You are viewing a plain text version of this content. The canonical link for it is here.

Posted to dev@kafka.apache.org by Ryanne Dolan <ry...@gmail.com> on 2021/06/04 19:23:06 UTC

Re: [DISCUSS] KIP-731: Record Rate Limiting for Kafka Connect

Hey Tom, thanks for taking a look.

> It's a bit weird that there's a separate start(Time) method

Good call, I think we can use a second constructor instead.

> No metrics for batch rates?

Good call. TBH I assumed there would already be put/poll rates, but looking
again I don't see them. Will add to the KIP.

> I think it might be nicer to have a consistent configuration mechanism

I had previously implemented this as you propose (same as SMTs), but found
it to be a little heavy for the common use-cases. I didn't like how users
needed to specify the classnames in order to use the built-in rate limiters.

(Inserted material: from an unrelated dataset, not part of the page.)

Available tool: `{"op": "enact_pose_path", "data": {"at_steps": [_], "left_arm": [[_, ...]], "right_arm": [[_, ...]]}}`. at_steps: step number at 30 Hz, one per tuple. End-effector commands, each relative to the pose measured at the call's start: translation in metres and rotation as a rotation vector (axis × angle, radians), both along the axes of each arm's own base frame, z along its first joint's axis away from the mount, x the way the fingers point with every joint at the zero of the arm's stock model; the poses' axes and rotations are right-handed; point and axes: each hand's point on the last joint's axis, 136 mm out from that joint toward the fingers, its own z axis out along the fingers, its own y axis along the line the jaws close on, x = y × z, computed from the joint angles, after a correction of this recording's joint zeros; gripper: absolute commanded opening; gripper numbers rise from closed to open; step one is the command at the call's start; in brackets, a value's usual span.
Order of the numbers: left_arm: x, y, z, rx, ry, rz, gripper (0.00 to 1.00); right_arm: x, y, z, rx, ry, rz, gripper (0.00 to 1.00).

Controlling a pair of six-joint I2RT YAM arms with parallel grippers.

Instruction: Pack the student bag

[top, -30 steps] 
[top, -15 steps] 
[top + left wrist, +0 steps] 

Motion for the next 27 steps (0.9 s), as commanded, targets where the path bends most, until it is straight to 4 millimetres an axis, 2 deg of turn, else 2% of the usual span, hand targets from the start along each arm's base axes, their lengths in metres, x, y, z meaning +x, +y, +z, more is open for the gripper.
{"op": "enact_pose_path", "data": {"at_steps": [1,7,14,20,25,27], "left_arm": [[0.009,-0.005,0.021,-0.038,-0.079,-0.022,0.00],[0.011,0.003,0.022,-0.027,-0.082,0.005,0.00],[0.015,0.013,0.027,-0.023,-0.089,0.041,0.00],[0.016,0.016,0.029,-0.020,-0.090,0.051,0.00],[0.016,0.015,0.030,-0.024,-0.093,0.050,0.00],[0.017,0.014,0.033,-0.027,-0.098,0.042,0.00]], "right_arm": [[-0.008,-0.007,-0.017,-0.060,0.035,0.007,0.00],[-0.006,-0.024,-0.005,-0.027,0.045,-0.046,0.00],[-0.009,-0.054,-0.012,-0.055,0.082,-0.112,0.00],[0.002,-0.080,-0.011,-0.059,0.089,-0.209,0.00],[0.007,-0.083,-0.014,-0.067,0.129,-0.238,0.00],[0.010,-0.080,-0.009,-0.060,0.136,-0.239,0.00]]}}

But thinking again about this, if we include default values for
rate.limiters, rate.limiter.record.type, and rate.limiter.batch.type, we'd
get the same effect. Namely, most users would just need to
specify rate.limiter.record.limit or rate.limiter.batch.limit.

So I think you're right -- the common use-cases don't necessarily suffer,
and custom rate limiters would definitely benefit. I'll fix.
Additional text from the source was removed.